Magazine Journal intime

"Où on va Papa ?" - de Jean-Louis Fournier

Publié le 18 septembre 2008 par Amaury Watremez @AmauryWat

Jean-Louis Fournier était le complice de Desproges sur Cyclopède et quelques autres facéties dont le professeur Corbiniou qui passait dans "l'île aux enfants". Il est le père, en plus de ses deux fils handicapés, de la vache de télé la plus célèbre du PAf et je ne parle pas de Christine Bravo.  Actuellement, partout, que ce soit sur le net, à la télévision, à la radio, dans les journaux, on prône une norme physique et morale qui conduit à rejeter toute différence d'apparence. On est entre deux extrêmes, d'un côté une espèce de compassion vague, douce, qui fait que l'on considère ceux qui n'ont pas la bonne apparence comme des malades mais surtout pas comme des êtres humains, même quand c'est un philosophe de haut niveau comme Alexandre Jollien alors qu'il peut y avoir des handicapés cons, des pénibles, des emmerdeurs, des obsédés ; de l'autre, en fait les deux côtés se ressemblent beaucoup, l'indifférence totale. La majorité des gens ne supportent pas la différence physique, encore moins celle des handicapés, car c'est comme un miroir qu'on leur tend, miroir qui reflète leur laideur morale et intellectuelle.

Comme Jean-Louis Fournier, j'ai toujours conchié, le mot n'est pas encore assez fort, ces manifestations de sensiblerie excessive envers les handicapés, de cette gentillesse extatique qui cache une sécheresse de coeur d'une aridité sans pareil, c'est empêcher les handicapés d'être humains. L'auteur de ce livre en parle quant à lui naturellement, sans affèterie, il a dû souffrir mais il a privilégié l'humanité de ses gosses. Dans tous les articles concernant ce livre, on rappelle lourdement que ses fils étaient -ahlalala- lourdement handicapés et qu'il en a été lourdement malheureux. Ce qui est assez étonnant est que peu comprenne vraiment le second degré de ce livre, il y en a pour dire qu'il "rigole mais qu'en fait il a pas dû toujours rigoler". Pas possible.
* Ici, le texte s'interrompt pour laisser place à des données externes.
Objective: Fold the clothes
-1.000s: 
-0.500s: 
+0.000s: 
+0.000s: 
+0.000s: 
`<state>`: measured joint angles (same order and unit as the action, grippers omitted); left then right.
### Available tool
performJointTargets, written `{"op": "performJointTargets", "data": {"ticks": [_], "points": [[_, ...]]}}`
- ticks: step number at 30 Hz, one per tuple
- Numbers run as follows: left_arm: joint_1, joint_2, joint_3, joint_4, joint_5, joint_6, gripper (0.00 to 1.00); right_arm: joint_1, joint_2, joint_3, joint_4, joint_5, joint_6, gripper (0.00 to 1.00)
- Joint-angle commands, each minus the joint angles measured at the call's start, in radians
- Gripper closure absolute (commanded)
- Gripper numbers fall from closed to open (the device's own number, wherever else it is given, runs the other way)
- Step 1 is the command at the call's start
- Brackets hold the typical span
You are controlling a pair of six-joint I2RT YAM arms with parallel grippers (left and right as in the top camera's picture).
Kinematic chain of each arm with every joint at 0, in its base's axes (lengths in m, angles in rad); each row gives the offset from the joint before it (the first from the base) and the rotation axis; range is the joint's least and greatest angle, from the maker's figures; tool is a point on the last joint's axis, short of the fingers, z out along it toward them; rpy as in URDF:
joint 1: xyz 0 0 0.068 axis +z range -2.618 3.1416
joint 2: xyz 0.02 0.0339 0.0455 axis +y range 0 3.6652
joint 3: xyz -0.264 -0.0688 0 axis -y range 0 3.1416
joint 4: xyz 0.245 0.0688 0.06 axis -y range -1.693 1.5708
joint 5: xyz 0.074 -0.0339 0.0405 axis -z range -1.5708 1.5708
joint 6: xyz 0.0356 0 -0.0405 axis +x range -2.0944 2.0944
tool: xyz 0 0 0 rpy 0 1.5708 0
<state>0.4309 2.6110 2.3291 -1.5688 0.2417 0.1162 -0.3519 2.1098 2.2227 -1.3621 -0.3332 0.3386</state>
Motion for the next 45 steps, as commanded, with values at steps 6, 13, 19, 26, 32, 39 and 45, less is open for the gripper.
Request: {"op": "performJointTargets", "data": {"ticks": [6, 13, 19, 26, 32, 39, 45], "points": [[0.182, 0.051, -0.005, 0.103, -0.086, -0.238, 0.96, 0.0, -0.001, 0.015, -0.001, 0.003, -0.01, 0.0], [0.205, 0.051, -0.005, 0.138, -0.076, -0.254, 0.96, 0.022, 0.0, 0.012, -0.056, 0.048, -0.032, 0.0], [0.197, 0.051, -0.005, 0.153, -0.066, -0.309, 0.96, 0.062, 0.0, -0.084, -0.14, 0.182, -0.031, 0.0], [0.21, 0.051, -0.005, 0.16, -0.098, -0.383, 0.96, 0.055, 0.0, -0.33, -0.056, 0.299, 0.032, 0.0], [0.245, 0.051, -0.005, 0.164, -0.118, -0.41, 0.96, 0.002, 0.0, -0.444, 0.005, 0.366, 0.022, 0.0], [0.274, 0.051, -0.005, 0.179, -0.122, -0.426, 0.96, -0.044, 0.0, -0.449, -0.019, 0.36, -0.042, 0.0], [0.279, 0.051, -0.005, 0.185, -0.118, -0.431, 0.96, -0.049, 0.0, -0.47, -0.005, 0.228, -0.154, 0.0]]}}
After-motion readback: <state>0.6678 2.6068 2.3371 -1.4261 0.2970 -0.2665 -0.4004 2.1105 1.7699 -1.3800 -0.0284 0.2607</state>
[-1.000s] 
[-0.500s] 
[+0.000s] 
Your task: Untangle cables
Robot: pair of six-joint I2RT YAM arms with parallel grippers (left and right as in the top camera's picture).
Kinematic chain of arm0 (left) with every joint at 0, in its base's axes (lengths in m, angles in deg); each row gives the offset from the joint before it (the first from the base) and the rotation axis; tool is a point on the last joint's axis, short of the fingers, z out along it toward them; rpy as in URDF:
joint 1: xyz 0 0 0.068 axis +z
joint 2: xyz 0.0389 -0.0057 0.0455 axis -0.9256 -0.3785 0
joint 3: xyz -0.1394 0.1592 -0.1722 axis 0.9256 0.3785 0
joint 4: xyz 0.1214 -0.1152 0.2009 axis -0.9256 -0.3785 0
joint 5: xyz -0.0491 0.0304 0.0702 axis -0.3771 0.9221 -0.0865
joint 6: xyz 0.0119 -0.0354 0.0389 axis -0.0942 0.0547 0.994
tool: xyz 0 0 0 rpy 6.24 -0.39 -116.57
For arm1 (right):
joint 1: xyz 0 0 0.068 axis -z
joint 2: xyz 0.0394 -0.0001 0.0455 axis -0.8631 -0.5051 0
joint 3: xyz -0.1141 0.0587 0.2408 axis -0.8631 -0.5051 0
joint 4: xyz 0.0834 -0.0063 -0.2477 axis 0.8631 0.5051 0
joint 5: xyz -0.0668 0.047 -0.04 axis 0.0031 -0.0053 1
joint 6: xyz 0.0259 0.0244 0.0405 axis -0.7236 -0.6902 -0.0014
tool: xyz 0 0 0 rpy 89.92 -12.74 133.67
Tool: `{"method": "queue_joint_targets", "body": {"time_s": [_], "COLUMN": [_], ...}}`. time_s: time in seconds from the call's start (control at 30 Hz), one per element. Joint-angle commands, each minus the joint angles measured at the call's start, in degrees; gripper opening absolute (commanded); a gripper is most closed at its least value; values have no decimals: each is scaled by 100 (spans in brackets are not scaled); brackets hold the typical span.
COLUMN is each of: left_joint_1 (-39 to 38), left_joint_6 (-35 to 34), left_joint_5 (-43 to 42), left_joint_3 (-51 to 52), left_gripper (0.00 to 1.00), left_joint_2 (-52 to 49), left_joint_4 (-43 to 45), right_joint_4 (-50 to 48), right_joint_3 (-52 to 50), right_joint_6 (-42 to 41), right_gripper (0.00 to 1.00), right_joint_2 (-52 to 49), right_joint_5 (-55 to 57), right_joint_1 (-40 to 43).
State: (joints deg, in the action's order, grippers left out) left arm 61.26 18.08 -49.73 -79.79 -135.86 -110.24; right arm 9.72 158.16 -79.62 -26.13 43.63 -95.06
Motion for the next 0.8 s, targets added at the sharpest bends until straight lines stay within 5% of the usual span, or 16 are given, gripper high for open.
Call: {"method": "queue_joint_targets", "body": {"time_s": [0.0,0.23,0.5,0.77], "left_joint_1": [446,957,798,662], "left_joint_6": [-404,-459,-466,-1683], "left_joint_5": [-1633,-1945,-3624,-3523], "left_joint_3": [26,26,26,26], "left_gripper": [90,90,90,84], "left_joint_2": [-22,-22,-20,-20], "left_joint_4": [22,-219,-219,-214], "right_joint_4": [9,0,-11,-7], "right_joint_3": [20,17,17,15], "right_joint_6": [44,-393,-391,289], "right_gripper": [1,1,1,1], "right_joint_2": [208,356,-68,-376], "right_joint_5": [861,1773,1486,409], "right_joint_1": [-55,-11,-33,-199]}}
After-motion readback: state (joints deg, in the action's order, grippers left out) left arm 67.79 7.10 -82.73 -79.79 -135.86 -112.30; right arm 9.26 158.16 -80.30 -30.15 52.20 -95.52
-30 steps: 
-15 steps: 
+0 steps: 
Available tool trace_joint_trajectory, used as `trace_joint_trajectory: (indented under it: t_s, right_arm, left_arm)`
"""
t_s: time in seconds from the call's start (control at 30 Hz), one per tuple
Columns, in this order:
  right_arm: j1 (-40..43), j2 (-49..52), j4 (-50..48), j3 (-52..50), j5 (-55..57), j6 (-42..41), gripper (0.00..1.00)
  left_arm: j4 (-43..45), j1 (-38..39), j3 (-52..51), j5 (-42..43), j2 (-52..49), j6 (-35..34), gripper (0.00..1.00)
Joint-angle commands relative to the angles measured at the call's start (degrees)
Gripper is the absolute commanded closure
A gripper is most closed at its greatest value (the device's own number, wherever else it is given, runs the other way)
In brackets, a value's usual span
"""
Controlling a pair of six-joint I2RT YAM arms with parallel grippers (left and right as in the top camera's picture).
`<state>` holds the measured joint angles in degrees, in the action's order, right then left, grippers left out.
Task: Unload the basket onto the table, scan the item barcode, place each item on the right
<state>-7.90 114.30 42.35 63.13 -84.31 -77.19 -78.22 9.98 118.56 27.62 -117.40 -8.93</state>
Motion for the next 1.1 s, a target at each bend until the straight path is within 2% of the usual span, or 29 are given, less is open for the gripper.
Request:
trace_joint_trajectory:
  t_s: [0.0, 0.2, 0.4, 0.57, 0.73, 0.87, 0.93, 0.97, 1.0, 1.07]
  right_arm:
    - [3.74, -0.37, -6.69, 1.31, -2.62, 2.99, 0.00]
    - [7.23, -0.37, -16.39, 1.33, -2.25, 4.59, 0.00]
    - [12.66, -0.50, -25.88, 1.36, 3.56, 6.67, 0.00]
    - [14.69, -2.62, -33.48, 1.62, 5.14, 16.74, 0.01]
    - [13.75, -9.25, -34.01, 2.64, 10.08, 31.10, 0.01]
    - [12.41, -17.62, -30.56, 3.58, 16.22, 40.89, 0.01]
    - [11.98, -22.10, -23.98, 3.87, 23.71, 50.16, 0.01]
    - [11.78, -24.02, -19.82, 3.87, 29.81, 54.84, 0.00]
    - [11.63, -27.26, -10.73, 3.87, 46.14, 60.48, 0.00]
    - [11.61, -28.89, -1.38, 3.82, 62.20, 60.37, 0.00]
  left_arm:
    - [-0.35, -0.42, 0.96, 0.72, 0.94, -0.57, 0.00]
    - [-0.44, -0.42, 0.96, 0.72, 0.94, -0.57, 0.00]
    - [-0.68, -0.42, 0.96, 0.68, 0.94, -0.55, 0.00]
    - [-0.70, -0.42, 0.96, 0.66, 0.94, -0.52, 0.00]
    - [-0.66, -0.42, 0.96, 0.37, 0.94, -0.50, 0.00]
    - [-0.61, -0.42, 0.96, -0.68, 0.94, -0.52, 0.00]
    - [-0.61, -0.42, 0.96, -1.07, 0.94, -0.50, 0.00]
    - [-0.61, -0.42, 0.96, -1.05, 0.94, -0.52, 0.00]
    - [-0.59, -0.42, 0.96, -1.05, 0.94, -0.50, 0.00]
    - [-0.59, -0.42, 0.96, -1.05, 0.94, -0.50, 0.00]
Ce midi, je regardais Stéphane Guillon sur Canal parler de réactions violentes après une chronique qu'il a écrite sur les jeux paralympiques très poussée dans la dérision. Les lettres d'injures venaient toutes de "valides", les lettres de remerciements d'handicapés. Les réactions des "valides" étaient des plus hypocrites car aucun n'a songé écrire autant pour demander à ce que les jeux paralympiques, où l'exploit est encore plus marqiant, soient mieux retransmis à la télévision, aussi bien que les jeux olympiques. Ce qui montre bien leur conception du handicap. Il y a aussi une chose importante dans ce livre, Jean-Louis Fournier aime ses fils tels qu'ils sont, sans se poser de questions. Or, trop souvent, les parents, les amis, les relations voudraient que ceux à qui ils offrent leur affection soient comme ci ou comme çà, posent des conditions à l'amour ou l'amitié alors qu'il ne doit pas y en avoir.